Aunque las estadísticas confiables son escasas, además, se estima que varios cientos de miles de rusos abandonaron su país desde que comenzó la guerra, inquietos o protestando silenciosamente por lo que está sucediendo. Muchos son jóvenes y bien calificados, lo que constituye una fuga de cerebros que amplificará el impacto económico de las sanciones. Algunos se convertirán en parte de una creciente diáspora de mentalidad liberal que algún día puede regresar para tratar de construir una mejor Rusia posterior a Putin. Algunos partieron hacia puntos críticos de emigración como Armenia, Georgia, Turquía y Dubái, pero muchos partieron hacia la UE, inicialmente con visas de turista, en busca de trabajo.
Cerrar la ruta turística haría más difícil que otros se vayan a la UE, incluso si se dejan abiertas las visas de trabajo o humanitarias. Se podría argumentar que los rusos ya han tenido seis meses para salir si quisieran. Pero cuanto más dure la guerra, más vacilantes finalmente se dirigirán a las salidas. El Kremlin también puede intensificar su represión contra su propio pueblo.

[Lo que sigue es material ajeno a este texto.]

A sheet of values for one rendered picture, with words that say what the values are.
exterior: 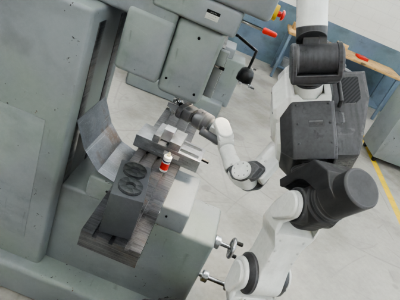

Los ministros de Relaciones Exteriores de la UE discutirán el tema de las visas en una reunión informal en Praga esta semana; una cumbre de la UE podría tomar medidas concretas en octubre. Con los estados miembros divididos y las dudas sobre si es legalmente posible una prohibición de turistas en la zona Schengen, una opción podría ser simplemente suspender un acuerdo de facilitación de visas de 2007 con Rusia. Al hacer que las visas sean mucho más difíciles y costosas de obtener, incluso eso podría reducir drásticamente los flujos de rusos. Es mejor dejar la puerta abierta para la mayoría, pero ampliar las prohibiciones a los funcionarios gubernamentales, militares y de seguridad que opten por seguir siendo parte del sistema de Putin.
Es posible que aún se necesiten más sanciones para exprimir la capacidad del Kremlin para llevar a cabo su feroz guerra. Pero el principio rector debe seguir siendo que estos están dirigidos a la maquinaria de guerra y la economía, no a excluir a los rusos comunes de Europa.